• **Task objective**
Repeat exactly, please, the opening lines of the data below, through and including the line where "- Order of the" sits.

• **Source data**
Segment Open

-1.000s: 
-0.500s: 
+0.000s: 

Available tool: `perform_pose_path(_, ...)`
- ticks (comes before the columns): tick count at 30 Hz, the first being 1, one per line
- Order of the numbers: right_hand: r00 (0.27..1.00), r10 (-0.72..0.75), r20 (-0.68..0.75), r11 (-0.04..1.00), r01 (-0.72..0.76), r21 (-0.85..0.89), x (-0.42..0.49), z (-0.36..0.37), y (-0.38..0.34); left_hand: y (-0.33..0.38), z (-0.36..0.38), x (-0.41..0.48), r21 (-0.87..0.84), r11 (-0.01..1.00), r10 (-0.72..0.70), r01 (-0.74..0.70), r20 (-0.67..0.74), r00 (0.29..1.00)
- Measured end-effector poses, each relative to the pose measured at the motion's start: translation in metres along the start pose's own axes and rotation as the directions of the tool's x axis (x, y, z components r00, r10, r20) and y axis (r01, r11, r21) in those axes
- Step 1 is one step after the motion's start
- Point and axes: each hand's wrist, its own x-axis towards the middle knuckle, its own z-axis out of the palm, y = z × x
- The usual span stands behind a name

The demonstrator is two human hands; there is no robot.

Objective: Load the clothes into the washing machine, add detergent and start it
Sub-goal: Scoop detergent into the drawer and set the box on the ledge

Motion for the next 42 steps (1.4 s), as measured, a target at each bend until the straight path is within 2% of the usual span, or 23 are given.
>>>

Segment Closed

• **Exercise response**
-1.000s: 
-0.500s: 
+0.000s: 

Available tool: `perform_pose_path(_, ...)`
- ticks (comes before the columns): tick count at 30 Hz, the first being 1, one per line
- Order of the numbers: right_hand: r00 (0.27..1.00), r10 (-0.72..0.75), r20 (-0.68..0.75), r11 (-0.04..1.00), r01 (-0.72..0.76), r21 (-0.85..0.89), x (-0.42..0.49), z (-0.36..0.37), y (-0.38..0.34); left_hand: y (-0.33..0.38), z (-0.36..0.38), x (-0.41..0.48), r21 (-0.87..0.84), r11 (-0.01..1.00), r10 (-0.72..0.70), r01 (-0.74..0.70), r20 (-0.67..0.74), r00 (0.29..1.00)

The exercise calls for nothing more than this answer.